Babalar Günü'nün kendisi için buruk geçtiğini belirten Melis Kaya şunları söyledi:
''Babası hayatta olmayan ya da babasından uzak düşmüş olan bütün evlatlar için böyledir sanırım. Sadece babalar gününde değil, çok sık ziyaret etmeye çalışıyorum.''
"Babam yalnız bırakıldı"
''Dilini, kültürünü, suyununun tadını bilmediğiniz bir ülkede bir anda sıfırlanıyorsunuz. Onun için yürümeyi yeniden öğrenmek gibidir hissi belki de. Sürgünün her türlüsü çok acı, biz de bunu kısmen yaşadık babamla fakat yine de bugünün şartlarıyla yirmi sene öncenin şartları arasında büyük fark olduğunu düşünüyorum. Babam hem sürgünde yalnızdı hem de ülkedeki arkadaşları tarafından çok yalnız bırakıldı. Bu yalnızlık çok hırpaladı, incitti onu.

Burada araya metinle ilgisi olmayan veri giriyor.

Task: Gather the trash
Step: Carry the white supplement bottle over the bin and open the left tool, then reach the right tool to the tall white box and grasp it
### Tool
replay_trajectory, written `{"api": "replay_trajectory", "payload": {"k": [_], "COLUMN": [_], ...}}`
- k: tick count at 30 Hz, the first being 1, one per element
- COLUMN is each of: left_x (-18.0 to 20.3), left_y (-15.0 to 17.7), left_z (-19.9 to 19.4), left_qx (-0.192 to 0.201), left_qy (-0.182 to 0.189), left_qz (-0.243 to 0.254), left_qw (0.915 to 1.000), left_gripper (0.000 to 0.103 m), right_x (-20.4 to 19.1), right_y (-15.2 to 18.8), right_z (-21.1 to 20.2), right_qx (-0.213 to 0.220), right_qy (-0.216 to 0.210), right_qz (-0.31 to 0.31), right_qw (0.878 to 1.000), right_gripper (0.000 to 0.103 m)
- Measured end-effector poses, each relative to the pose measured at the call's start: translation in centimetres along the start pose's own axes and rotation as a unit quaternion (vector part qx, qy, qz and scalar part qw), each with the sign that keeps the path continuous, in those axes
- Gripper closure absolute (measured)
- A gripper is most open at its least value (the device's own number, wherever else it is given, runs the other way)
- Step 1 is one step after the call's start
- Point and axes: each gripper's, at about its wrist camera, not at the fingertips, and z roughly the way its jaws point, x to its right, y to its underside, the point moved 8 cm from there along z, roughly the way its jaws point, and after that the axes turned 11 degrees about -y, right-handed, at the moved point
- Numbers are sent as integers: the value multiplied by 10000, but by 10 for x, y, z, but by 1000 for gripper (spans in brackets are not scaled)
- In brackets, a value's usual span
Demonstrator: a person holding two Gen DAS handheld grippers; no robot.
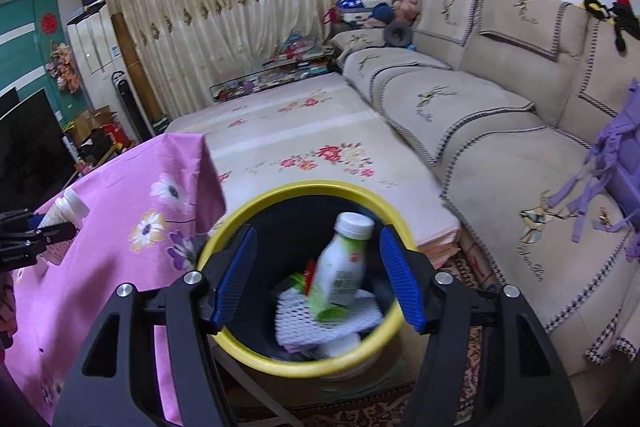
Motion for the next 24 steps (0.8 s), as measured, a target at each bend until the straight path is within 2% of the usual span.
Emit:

Onunla sıkılmanız mümkün değildir, her zaman orijinal fikirleri vardır. Bir de bence sihirli olan şöyle bir yeteneği vardı; hayatı tutup ucundan ters yüz eder sonra beğenmezse öbür yüzünü çevirir, yine beğenmezse silip yeni baştan yazar hem de her zaman aynı yaşama inadıyla. Vazgeçmezdi yani. Hep güleç ve espiriliydi, en çok da kendiyle dalga geçerdi.''
''Onun sesi, gülüşü hep benimle''
''Onun bizimle birlikte olduğu videoları yirmi yıl geçmiş olmasına rağmen ben hâlâ rahatça izleyemiyorum ama fotoğraflar var, şarkılar var. Sesi, gülüşü hep benimle. Sesini milyonlarca insanla paylaşıyor olmak duygusu da bana iyi geliyor.
Ben o ağacın gölgesinde büyüdüm. Her geçen gün yeni bir şeyler öğreniyorum ondan, onun varoluşundan ve tabii annemden. İkisine de minnettarım.
Ruhunun huzura kavuşmasını, geçmişle hesaplaşmayı ve hatırasını yaşatmayı istiyorsak, onun düşlediği ülkeyi hep birlikte kurma çabasıyla başlayabiliriz belki. Onun, kendisini mağdur olarak tanımlayanlar karşısındaki tavrının ve demokratik duruşunun anlaşılması ve benimsenmesidir bize ve ona da asıl iyi gelecek olan.''
Ne olmuştu?
Sanatçı Ahmet Kaya, 10 Şubat 1999’da Magazin Gazetecileri Derneği’nin Ödül Gecesi’nde “Önümüzdeki kasette Kürtçe şarkı yapıyorum, Kürtçe klip yapıyorum” dediği için linç girişiminin ardından Türkiye'yi terk edip Paris'e taşınmak zorunda kalmıştı. Yaklaşık bir yıl sonra “Hoşçakalın Gözüm” isimli albümünün kayıtlarını yaparken, Paris'in Porte de Versailles semtindeki evinde kalp krizi geçirmiş ve 43 yaşında vefat etmişti.